Your goal » In the listing beneath this line, copy exactly the lines starting with the one containing "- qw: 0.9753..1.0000" and going on through the one containing "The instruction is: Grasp".

Provided data »

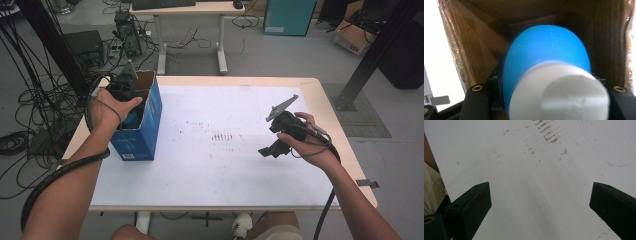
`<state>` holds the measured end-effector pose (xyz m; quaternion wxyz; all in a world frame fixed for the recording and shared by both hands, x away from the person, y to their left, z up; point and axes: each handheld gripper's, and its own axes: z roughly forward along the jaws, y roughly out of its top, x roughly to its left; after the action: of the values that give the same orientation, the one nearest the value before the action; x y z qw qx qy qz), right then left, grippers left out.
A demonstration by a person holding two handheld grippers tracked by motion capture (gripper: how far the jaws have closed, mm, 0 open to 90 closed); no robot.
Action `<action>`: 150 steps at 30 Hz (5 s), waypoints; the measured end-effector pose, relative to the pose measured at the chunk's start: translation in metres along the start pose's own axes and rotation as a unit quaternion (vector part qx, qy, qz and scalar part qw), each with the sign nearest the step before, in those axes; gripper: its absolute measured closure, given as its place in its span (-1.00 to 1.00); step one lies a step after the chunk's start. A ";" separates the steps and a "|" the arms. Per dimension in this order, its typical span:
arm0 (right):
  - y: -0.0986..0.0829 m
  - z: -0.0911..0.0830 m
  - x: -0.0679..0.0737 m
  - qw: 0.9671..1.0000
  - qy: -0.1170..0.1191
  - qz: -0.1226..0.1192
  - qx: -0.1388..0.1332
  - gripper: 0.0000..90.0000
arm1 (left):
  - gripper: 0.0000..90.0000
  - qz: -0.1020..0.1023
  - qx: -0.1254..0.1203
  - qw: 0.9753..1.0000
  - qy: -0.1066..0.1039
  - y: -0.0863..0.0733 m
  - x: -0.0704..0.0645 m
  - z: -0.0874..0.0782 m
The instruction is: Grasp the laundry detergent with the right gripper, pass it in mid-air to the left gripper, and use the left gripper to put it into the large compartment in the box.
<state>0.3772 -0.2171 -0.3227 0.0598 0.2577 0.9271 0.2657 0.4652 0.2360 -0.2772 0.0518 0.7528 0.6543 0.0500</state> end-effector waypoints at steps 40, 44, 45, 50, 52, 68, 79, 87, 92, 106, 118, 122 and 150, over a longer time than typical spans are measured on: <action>0.001 0.000 0.000 1.000 -0.002 -0.008 0.011 -0.92 | -0.18 0.001 -0.003 1.000 0.001 -0.001 -0.001 0.000; 0.001 0.000 0.000 1.000 -0.002 -0.007 0.009 -0.92 | -0.18 0.001 -0.003 1.000 0.000 -0.001 0.000 0.000; 0.001 0.000 0.000 1.000 -0.001 -0.009 0.012 -0.92 | -0.18 0.001 -0.003 1.000 0.000 -0.001 0.000 0.000; 0.001 0.000 0.000 1.000 -0.003 -0.009 0.009 -0.92 | -0.18 0.000 -0.004 1.000 -0.001 -0.001 0.000 0.000; 0.001 0.000 0.001 1.000 -0.003 -0.008 0.010 -0.92 | -0.18 0.001 -0.003 1.000 0.000 -0.001 0.000 0.000; 0.001 0.001 0.001 1.000 -0.003 -0.008 0.006 -0.92 | -0.18 0.000 -0.005 1.000 -0.002 -0.001 0.001 0.000; 0.001 0.000 0.001 1.000 -0.003 -0.009 0.006 -0.92 | -0.18 0.001 -0.003 1.000 0.000 -0.001 0.000 0.000; 0.000 -0.001 0.001 1.000 -0.002 -0.010 0.005 -0.92 | -0.19 0.003 -0.002 1.000 0.001 -0.001 -0.001 0.001; 0.000 -0.001 0.001 1.000 -0.001 -0.009 0.005 -0.92 | -0.20 0.002 -0.003 1.000 -0.001 -0.002 -0.001 0.000; 0.003 -0.002 0.002 1.000 -0.004 -0.009 0.002 -0.92 | -0.41 0.013 -0.025 0.999 0.019 -0.003 -0.007 -0.027; 0.010 -0.007 0.003 1.000 -0.014 -0.013 0.001 -0.92 | -0.50 0.022 -0.051 0.998 0.033 -0.021 -0.009 -0.062; 0.013 -0.010 0.002 1.000 -0.022 -0.012 0.006 -0.91 | -0.54 0.029 -0.065 0.997 0.022 -0.032 -0.013 -0.075; 0.006 -0.017 -0.023 0.996 -0.072 0.021 0.040 -0.91 | -0.80 0.144 -0.099 0.982 -0.069 -0.057 -0.111 -0.056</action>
<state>0.3956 -0.2323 -0.3057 0.1104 0.2978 0.9245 0.2108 0.3859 0.1350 -0.2304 0.1629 0.8318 0.5261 0.0691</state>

Output »
  - qw: 0.9753..1.0000
  - qy: -0.1066..0.1039
  - y: -0.0863..0.0733 m
  - x: -0.0704..0.0645 m
  - z: -0.0874..0.0782 m
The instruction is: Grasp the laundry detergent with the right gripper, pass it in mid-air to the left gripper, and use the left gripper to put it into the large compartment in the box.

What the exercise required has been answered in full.